Opinión

VI MORTAL KOMBAT II Y REGRESÉ A LOS TIEMPOS DE ORO EN LAS MAQUINITAS

VI MORTAL KOMBAT II Y REGRESÉ A LOS TIEMPOS DE ORO EN LAS MAQUINITAS

Mortal Kombat II no vino a reinventar el cine de acción. Tampoco intentó convertirse en una obra profunda sobre la humanidad. Y sinceramente, creo que eso es justamente lo que la hace funcionar.

Hay películas que entienden perfectamente lo que son. Esta secuela dirigida por Simon McQuoid lo tiene clarísimo desde el primer minuto: es un espectáculo para quienes crecimos escuchando el famoso “Finish Him!”, aventando controles, memorizando fatalities y picando todos los botones posibles esperando que saliera un combo milagroso.

Y sí, se siente hecha para nosotros.

La película retoma el universo presentado en la entrega de 2021, pero ahora sí adopta por completo el concepto del torneo. Esa era una de las grandes “deudas” que reclamaban los fans en redes y aquí finalmente vemos a Earthrealm enfrentarse directamente a Outworld con más personajes y más peleas.

Desde la aparición de Karl Urban como Johnny Cage queda claro cuál será el tono de la película: exagerado, nostálgico y consciente de sí mismo. Su versión del personaje tiene ese aire de estrella de acción noventera acabada, medio ridícula, medio encantadora. No busca verse seria y eso ayuda bastante a que la película no se tome demasiado en serio cuando no debe hacerlo. De hecho, varias de las escenas más entretenidas giran alrededor de él.

Ahora, siendo honestos, la historia no destaca demasiado por su sustancia. Hay conflictos, claro, especialmente con Kitana y Shao Kahn, pero la película entiende que el verdadero atractivo está en otra parte: las peleas, los poderes, las referencias, el espectáculo visual y el mensaje final. Aunque eso podría leerse como crítica, realmente creo que es parte de la esencia de Mortal Kombat.

Uno entra sabiendo qué esperar.

Los efectos especiales son enormes. A veces demasiado. Hay momentos donde los poderes, la resistencia física o ciertas secuencias cruzan lo imposible, pero también sería raro pedirle realismo a una película donde un ninja congelado pelea contra un espectro infernal. Y justo cuando aparecen esas frases icónicas o ciertos encuadres que replican movimientos del videojuego, algo conecta automáticamente con la infancia. Yo lo hice.
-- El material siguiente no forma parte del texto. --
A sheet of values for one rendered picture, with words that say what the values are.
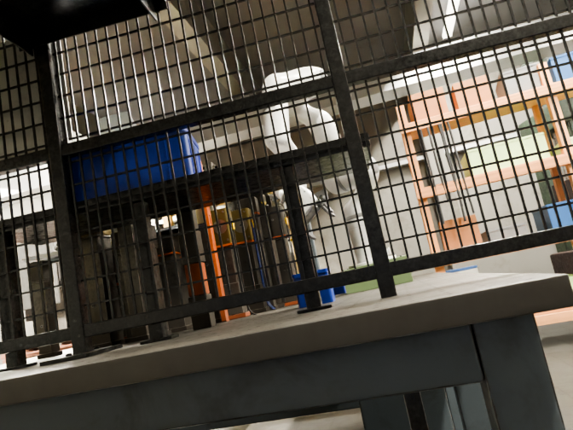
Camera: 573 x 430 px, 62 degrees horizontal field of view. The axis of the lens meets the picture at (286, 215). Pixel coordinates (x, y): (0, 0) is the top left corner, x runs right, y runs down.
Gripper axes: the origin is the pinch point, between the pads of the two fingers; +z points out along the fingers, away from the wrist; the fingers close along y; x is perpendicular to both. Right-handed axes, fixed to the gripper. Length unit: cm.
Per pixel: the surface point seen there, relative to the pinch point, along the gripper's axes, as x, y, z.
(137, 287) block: -40, -37, -4
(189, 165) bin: -50, 0, -3
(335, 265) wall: 542, -161, -319
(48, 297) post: -44, -67, -30
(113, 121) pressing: -49, -12, -44
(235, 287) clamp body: -6.3, -32.1, -5.9
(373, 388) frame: -52, 2, 62
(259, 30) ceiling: 250, 52, -442
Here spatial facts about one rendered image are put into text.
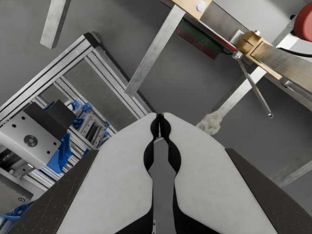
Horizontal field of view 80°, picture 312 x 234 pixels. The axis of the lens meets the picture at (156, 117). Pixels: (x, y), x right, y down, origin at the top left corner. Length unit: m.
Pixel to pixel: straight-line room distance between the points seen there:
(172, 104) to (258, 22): 0.92
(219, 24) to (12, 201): 0.76
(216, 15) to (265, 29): 0.22
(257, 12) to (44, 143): 0.76
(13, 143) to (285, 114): 1.76
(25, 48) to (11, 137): 1.15
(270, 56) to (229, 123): 1.28
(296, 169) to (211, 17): 0.49
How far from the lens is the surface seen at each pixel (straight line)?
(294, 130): 2.00
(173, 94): 1.47
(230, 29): 0.67
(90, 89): 1.31
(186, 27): 0.64
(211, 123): 0.57
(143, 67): 0.52
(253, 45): 0.51
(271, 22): 0.80
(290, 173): 0.67
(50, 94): 1.44
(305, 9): 0.53
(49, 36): 0.59
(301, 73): 0.38
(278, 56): 0.44
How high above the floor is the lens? 1.33
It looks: 58 degrees down
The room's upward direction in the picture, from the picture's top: 177 degrees counter-clockwise
No diría que es una película particularmente gore, al menos no al nivel salvaje que muchos podrían imaginar. Sí hay violencia, fatalities y escenas brutales, pero varias están más estilizadas que explícitas. Hay sangre, claro, pero también mucha intención de hacer que cada pelea se vea perrona, antes que molesta.
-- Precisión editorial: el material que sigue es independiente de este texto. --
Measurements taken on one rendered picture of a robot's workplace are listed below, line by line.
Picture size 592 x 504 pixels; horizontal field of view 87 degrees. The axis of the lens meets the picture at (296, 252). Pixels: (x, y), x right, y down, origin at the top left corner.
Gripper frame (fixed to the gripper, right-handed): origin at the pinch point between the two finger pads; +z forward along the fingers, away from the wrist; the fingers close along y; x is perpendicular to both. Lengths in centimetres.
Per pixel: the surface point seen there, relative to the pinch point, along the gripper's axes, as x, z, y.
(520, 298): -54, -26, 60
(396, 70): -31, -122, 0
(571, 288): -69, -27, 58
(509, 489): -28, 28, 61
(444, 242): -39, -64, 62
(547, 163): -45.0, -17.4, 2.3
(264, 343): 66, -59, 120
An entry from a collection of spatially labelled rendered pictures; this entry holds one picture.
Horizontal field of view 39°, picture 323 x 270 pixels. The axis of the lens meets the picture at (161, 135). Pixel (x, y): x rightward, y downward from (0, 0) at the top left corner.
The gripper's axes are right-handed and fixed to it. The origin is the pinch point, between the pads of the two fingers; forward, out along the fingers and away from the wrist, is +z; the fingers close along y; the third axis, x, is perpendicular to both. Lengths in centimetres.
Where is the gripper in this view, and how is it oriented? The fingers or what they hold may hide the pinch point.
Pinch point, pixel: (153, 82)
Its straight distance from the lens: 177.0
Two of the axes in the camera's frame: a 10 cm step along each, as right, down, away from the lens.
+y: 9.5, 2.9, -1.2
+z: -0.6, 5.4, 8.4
Donde sí creo que la película gana bastante terreno es en la construcción visual. Los escenarios inspirados en arenas clásicas como The Pit o Dead Pool están hechos claramente pensando en los fans del juego. El diseño de producción entiende algo importante: Mortal Kombat siempre ha sido exceso. Colores intensos, personajes gigantescos, armaduras imposibles, fuego, rayos, máscaras, gritos. Y aquí todo eso está presente sin pena alguna.
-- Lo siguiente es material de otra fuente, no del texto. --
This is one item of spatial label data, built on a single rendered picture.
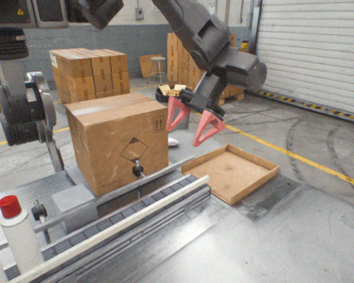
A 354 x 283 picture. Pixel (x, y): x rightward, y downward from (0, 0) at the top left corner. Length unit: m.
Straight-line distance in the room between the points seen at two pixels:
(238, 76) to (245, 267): 0.48
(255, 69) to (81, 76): 3.35
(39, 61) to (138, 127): 5.14
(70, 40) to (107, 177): 5.24
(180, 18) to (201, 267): 0.59
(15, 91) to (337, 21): 4.07
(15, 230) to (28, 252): 0.07
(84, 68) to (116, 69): 0.47
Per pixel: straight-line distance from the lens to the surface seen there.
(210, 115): 0.50
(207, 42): 0.52
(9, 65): 0.97
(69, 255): 0.70
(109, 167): 0.89
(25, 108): 0.98
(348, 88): 4.37
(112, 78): 3.92
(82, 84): 3.77
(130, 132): 0.86
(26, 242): 0.66
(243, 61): 0.52
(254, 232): 0.84
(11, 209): 0.61
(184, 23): 0.51
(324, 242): 0.89
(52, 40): 5.94
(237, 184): 1.00
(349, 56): 4.33
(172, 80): 4.46
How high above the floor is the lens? 1.42
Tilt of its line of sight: 26 degrees down
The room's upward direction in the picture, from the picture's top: straight up
También hay algo muy curioso: la película funciona mejor mientras más conozcas este universo. Si creciste con los videojuegos, probablemente muchas escenas te van a sacar una sonrisa automática. Si no sabes quién es Scorpion, Kitana o Shao Kahn, posiblemente varias cosas te parecerán exageradas, ridículas o simplemente vacías.

Y creo que ahí está el detalle más importante.

Mortal Kombat II no intenta convencer a quienes jamás conectaron con la franquicia. No quiere ser una película “para todos”. Es más bien una carta de amor -exagerada- para quienes llevan décadas ligados a este mundo. Incluso cuando la narrativa se tambalea o ciertos diálogos se sienten torpes, la energía nunca desaparece.

Hay secuencias que definitivamente se van a quedar grabadas para los fans. Especialmente todo lo relacionado con Scorpion y Sub-Zero, que siguen teniendo esa imponente presencia. Hiroyuki Sanada vuelve a demostrar por qué su Scorpion es probablemente de lo mejor que ha tenido esta nueva etapa cinematográfica.

Al final, salí del cine entendiendo perfectamente lo que acababa de ver: una película caótica, exagerada y nostálgica que probablemente no cambiará la historia del cine, pero que sí logra algo mucho más simple y efectivo: hacerte sentir otra vez como ese niño que descubría personajes secretos, fatalities absurdos y torneos imposibles en una pantalla noventera.

Y a veces, sinceramente, con eso basta.